**How to complete this task**:
Two lines in the data below mark the range: the one with "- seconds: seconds" and the one with "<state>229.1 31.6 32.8". Return both, along with every line between them, exactly.

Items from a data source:
<<<<

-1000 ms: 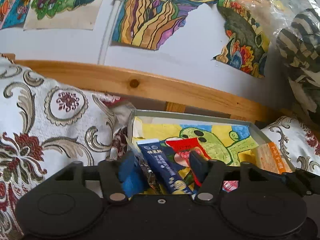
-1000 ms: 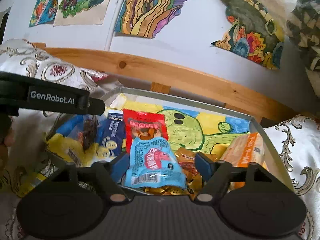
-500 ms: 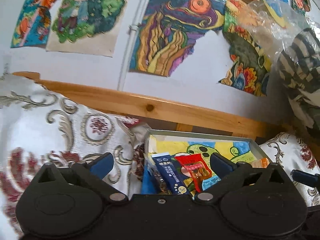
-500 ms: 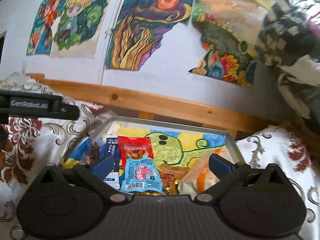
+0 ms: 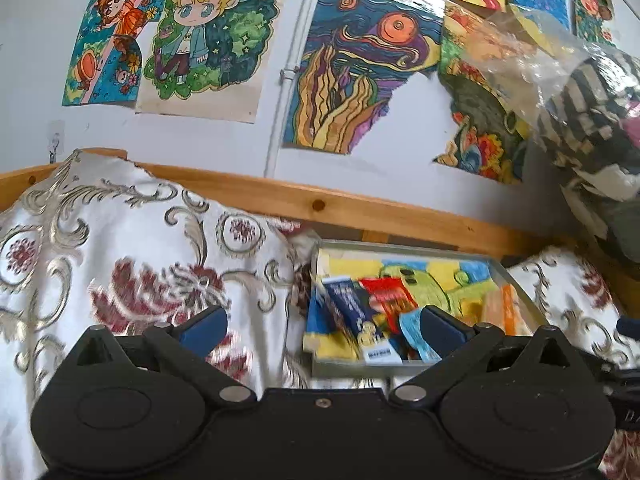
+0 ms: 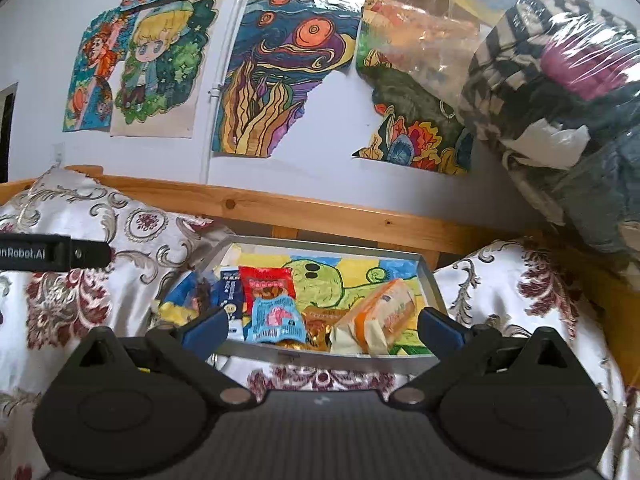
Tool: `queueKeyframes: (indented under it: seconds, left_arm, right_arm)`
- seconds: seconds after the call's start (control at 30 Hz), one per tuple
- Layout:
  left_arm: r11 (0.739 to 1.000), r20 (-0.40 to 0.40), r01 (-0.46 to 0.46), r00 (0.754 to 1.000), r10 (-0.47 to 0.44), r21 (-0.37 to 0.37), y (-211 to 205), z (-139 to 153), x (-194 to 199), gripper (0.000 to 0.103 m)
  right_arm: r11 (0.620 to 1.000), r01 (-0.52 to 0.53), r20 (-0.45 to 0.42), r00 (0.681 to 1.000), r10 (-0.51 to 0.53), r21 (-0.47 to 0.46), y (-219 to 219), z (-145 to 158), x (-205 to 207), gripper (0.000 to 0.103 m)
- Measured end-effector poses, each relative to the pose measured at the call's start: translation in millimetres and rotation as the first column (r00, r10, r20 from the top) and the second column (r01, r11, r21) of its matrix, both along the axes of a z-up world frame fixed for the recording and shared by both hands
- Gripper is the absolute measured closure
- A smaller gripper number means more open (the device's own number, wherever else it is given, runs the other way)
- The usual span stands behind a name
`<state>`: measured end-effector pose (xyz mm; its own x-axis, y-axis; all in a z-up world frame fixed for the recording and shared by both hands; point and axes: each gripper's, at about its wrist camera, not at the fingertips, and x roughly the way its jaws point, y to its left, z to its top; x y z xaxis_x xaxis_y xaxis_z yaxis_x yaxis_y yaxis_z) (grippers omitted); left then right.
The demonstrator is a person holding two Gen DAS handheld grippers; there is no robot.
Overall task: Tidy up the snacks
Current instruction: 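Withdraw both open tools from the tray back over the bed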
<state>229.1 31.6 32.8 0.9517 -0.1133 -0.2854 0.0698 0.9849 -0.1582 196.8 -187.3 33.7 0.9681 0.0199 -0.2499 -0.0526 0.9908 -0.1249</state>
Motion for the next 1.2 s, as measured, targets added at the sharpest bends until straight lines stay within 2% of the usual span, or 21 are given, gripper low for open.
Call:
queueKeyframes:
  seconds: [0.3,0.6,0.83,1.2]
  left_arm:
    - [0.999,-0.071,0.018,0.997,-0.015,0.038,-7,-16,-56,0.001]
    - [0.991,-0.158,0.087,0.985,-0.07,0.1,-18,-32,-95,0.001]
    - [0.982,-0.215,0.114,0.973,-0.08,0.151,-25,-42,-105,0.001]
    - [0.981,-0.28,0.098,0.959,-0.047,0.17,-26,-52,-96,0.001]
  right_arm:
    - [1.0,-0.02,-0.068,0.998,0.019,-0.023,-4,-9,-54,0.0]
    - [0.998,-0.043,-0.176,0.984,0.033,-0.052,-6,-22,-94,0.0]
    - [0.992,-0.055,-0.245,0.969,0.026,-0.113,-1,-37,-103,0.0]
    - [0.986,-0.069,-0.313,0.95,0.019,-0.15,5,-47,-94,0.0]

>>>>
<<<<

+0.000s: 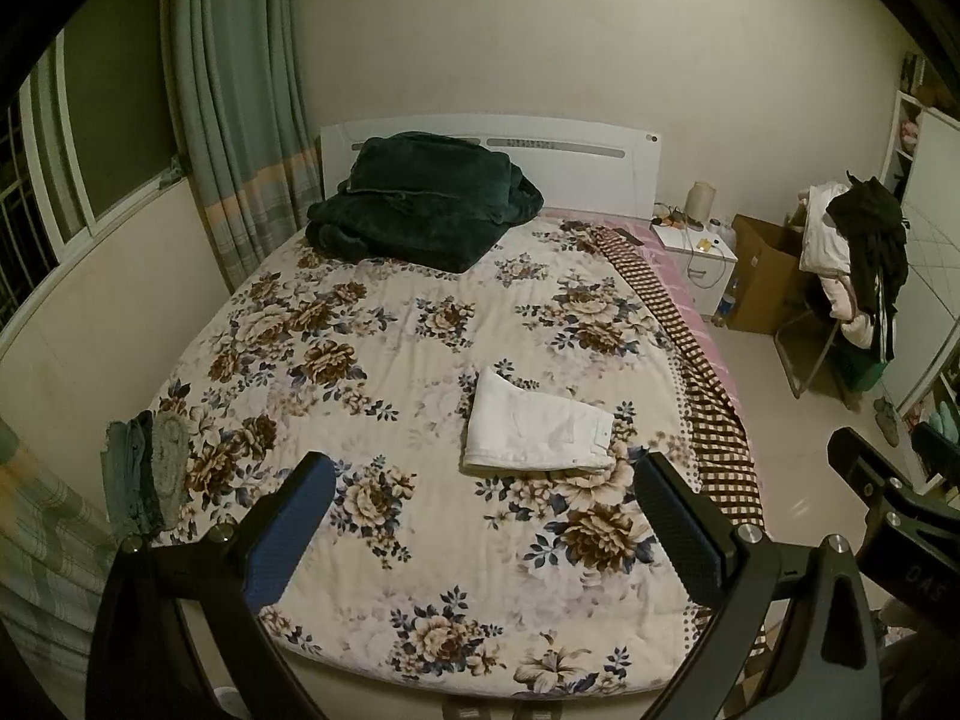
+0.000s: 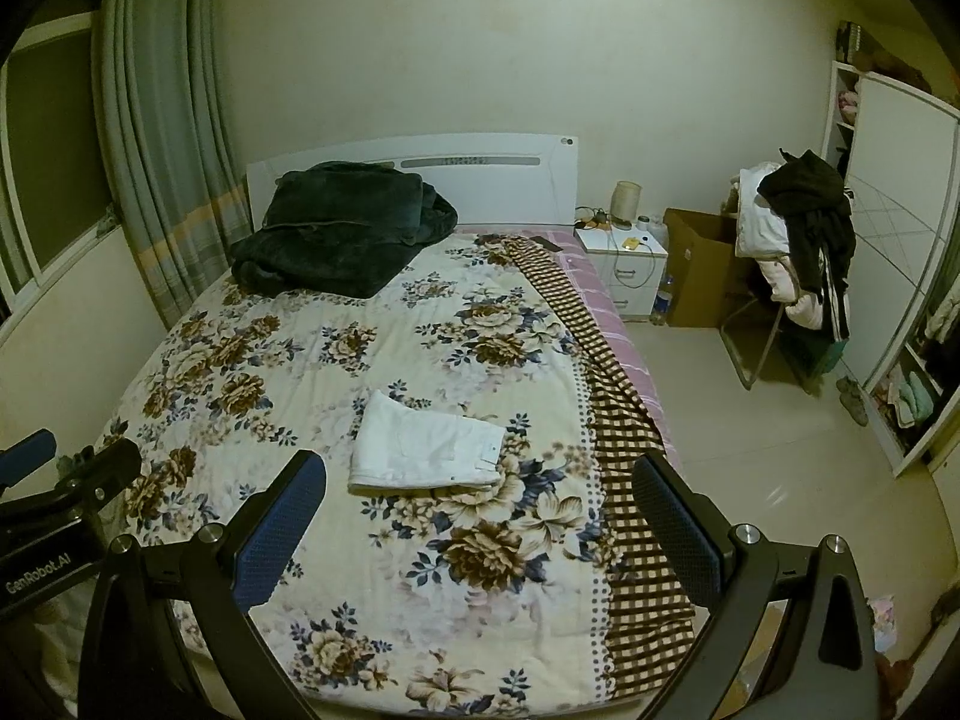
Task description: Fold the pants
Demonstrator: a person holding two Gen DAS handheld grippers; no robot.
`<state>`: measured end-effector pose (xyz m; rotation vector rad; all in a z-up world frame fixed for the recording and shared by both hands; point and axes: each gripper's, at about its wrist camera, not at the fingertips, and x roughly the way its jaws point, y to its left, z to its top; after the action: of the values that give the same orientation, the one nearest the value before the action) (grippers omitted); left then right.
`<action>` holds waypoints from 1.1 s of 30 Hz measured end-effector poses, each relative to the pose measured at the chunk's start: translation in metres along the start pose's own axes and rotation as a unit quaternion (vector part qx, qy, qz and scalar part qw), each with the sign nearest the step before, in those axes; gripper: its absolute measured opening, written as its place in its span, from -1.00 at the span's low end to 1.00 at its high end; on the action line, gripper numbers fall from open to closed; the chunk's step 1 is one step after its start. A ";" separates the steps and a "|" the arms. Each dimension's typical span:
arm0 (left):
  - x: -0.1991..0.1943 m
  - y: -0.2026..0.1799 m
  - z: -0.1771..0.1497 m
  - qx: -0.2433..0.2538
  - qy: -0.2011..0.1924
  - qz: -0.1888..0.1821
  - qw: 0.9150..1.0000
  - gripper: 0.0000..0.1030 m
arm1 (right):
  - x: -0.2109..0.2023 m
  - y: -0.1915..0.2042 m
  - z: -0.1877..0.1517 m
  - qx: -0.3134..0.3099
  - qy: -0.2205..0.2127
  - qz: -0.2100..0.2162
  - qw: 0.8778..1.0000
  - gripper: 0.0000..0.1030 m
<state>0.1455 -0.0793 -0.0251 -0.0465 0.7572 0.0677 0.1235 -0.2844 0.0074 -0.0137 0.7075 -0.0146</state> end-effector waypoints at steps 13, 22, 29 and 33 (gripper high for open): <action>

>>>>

**Task solution**:
- seconds: seconds after the call's start (control at 30 Hz), one per tuple
- Layout:
  left_arm: r11 (0.739 to 1.000), r20 (-0.40 to 0.40), r01 (-0.46 to 0.46), r00 (0.754 to 1.000), r10 (-0.47 to 0.44), r21 (-0.37 to 0.37), y (-211 to 205), z (-139 to 153), x (-194 to 199), gripper (0.000 to 0.103 m)
  right_arm: r11 (0.620 to 1.000), r01 (-0.52 to 0.53), r20 (-0.45 to 0.42), r00 (0.681 to 1.000), r10 (-0.51 to 0.53), r21 (-0.47 to 0.46), y (-219 to 219), z (-145 to 158), x (-205 to 207), gripper (0.000 to 0.103 m)
- Measured end-effector poses, each relative to the pose measured at the call's start: translation in millimetres and rotation as the first column (r00, r10, r20 from the top) and the second column (r01, r11, r21) of its matrix, both along the axes of a z-up world frame fixed for the recording and shared by both hands
- Gripper is the absolute measured closure
- A smaller gripper number means more open (the device's own number, wherever else it is given, runs the other way)
- The usual span stands behind a name
`<state>`: measured end-effector pose (xyz mm; its own x-axis, y-axis; all in a z-up world frame fixed for the recording and shared by both hands; point and axes: each gripper's, at about its wrist camera, not at the fingertips, and x roughly the way its jaws point, y to its left, z to its top; x y z xaxis_x xaxis_y xaxis_z yaxis_x yaxis_y yaxis_z) (grippers omitted); left then right.
The demonstrator is a person holding two Gen DAS handheld grippers; there is no robot.
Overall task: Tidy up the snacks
Current instruction: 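Withdraw both open tools from the tray back over the bed
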<state>229.1 31.6 32.8 0.9517 -0.1133 -0.2854 0.0698 0.9849 -0.1582 196.8 -187.3 33.7 0.9681 0.0199 -0.2499 -0.0526 0.9908 -0.1249</state>

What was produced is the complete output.